PROBLEM REQUIREMENTS – How many separate lines in this material contain the string "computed"? Respond with the number alone.

*** Opening SOURCE RECORDS ***

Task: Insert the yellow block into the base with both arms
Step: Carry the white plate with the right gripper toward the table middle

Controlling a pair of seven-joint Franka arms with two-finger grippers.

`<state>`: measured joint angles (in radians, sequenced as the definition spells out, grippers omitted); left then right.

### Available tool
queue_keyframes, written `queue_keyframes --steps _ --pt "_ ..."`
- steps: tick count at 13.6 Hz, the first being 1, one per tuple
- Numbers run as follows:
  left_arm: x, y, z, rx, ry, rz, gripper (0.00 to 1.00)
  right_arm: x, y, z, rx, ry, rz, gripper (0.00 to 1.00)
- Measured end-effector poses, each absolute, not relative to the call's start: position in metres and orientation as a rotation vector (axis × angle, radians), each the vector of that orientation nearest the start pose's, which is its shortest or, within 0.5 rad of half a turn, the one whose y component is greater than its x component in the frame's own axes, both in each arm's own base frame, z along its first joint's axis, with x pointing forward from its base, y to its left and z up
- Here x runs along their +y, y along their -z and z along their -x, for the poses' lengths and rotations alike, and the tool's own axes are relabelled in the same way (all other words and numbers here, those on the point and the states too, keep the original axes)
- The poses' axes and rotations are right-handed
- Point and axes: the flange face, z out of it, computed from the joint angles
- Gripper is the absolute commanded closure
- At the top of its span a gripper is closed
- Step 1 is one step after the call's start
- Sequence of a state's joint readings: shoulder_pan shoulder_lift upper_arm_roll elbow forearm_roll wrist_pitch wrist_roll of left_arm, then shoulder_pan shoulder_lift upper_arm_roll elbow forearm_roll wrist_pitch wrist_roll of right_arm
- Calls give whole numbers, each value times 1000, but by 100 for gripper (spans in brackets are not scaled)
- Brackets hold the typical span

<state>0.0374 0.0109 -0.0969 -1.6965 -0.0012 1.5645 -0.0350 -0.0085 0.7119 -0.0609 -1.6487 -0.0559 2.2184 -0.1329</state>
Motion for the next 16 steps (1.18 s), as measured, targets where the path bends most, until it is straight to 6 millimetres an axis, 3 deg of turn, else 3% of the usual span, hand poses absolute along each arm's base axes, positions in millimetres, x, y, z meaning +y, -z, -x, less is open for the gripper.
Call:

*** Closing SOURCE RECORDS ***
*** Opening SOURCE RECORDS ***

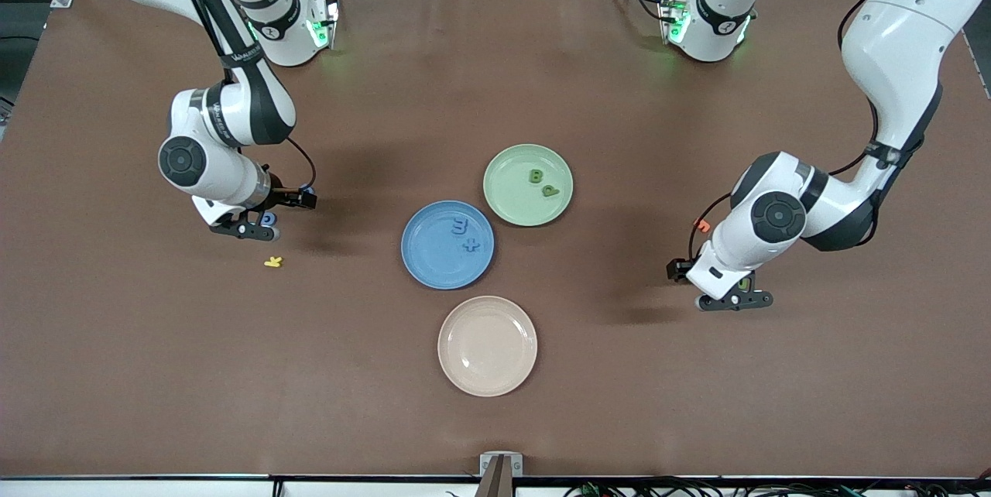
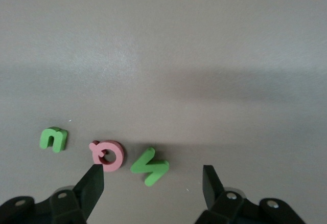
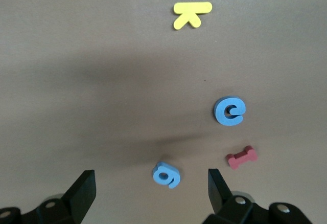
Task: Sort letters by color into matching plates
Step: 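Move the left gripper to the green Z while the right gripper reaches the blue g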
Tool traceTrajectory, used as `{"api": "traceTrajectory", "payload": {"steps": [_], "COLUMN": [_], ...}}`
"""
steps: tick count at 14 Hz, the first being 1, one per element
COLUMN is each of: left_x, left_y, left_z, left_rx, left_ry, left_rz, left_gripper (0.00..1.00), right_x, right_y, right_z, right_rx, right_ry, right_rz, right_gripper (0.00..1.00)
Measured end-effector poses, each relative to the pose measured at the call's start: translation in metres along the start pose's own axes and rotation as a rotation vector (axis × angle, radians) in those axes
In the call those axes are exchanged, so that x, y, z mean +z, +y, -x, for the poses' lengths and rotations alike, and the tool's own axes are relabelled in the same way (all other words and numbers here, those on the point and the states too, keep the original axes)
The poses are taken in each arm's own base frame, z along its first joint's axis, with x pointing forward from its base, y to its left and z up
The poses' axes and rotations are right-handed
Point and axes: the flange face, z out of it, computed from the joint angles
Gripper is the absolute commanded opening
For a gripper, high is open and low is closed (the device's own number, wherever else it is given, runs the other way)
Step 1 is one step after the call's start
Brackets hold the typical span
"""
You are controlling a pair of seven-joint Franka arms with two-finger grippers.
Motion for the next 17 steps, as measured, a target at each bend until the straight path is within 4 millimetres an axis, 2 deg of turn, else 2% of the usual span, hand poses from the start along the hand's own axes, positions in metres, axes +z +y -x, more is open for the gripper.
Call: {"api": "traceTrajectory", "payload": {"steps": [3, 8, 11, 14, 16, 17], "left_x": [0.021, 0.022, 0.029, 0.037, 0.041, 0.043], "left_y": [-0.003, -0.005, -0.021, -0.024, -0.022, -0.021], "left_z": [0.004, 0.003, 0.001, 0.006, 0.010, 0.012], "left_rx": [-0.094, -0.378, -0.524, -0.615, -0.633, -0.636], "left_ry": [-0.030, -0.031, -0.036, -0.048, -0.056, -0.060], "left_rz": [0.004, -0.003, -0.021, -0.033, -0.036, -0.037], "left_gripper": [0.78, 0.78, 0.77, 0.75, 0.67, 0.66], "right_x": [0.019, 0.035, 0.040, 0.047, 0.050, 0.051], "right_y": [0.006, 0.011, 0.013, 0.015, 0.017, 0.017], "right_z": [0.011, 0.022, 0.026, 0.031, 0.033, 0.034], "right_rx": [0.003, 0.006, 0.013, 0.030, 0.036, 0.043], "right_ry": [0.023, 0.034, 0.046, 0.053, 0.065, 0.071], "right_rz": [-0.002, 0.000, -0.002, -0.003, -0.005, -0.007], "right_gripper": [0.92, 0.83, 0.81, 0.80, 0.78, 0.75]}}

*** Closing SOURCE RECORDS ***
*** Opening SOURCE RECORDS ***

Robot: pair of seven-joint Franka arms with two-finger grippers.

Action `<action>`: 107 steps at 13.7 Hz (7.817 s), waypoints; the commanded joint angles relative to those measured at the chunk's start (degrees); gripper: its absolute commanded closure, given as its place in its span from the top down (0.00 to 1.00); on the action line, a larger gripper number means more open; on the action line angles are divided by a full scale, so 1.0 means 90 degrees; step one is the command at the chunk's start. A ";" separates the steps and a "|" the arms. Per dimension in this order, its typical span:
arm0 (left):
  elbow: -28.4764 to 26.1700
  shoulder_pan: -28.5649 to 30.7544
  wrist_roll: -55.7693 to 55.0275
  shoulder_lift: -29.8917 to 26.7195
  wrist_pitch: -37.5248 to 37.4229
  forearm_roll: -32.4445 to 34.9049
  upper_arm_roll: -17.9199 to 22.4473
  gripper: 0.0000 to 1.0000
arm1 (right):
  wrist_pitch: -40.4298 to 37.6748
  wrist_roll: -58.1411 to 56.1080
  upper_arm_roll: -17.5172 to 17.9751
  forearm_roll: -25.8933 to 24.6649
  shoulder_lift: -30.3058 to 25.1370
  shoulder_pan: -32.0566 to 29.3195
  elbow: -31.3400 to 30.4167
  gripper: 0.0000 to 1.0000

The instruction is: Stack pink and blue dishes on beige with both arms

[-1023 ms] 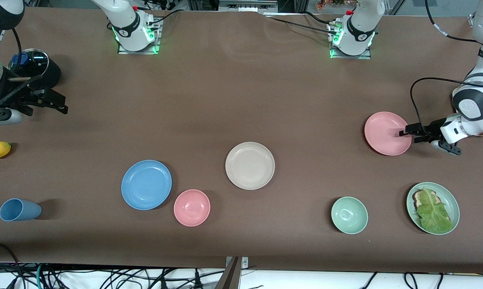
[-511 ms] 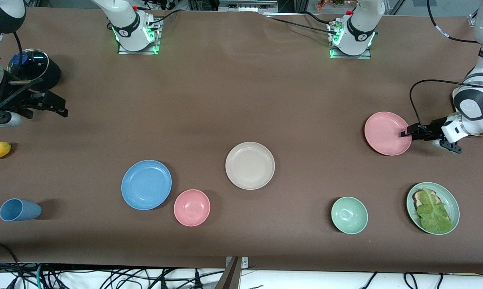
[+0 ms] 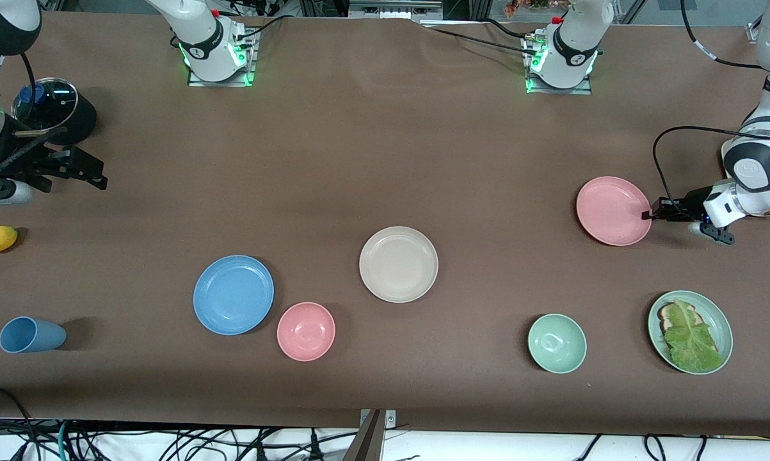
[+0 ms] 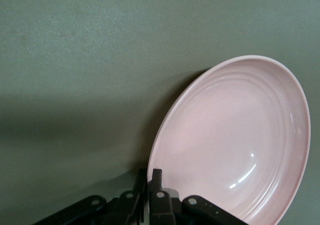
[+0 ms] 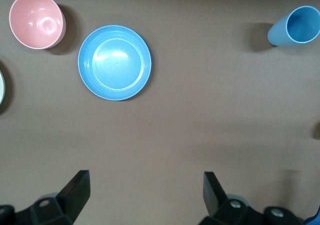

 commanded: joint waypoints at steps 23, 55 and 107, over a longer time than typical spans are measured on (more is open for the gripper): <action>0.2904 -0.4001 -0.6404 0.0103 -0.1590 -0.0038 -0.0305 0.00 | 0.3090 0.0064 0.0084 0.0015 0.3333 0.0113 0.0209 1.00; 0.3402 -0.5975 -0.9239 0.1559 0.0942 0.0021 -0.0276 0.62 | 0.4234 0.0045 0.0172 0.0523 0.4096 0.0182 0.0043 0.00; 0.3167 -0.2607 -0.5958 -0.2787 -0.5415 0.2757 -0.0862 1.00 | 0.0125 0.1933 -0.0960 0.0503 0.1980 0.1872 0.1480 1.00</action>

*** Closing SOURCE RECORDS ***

EXERCISE OUTPUT – 2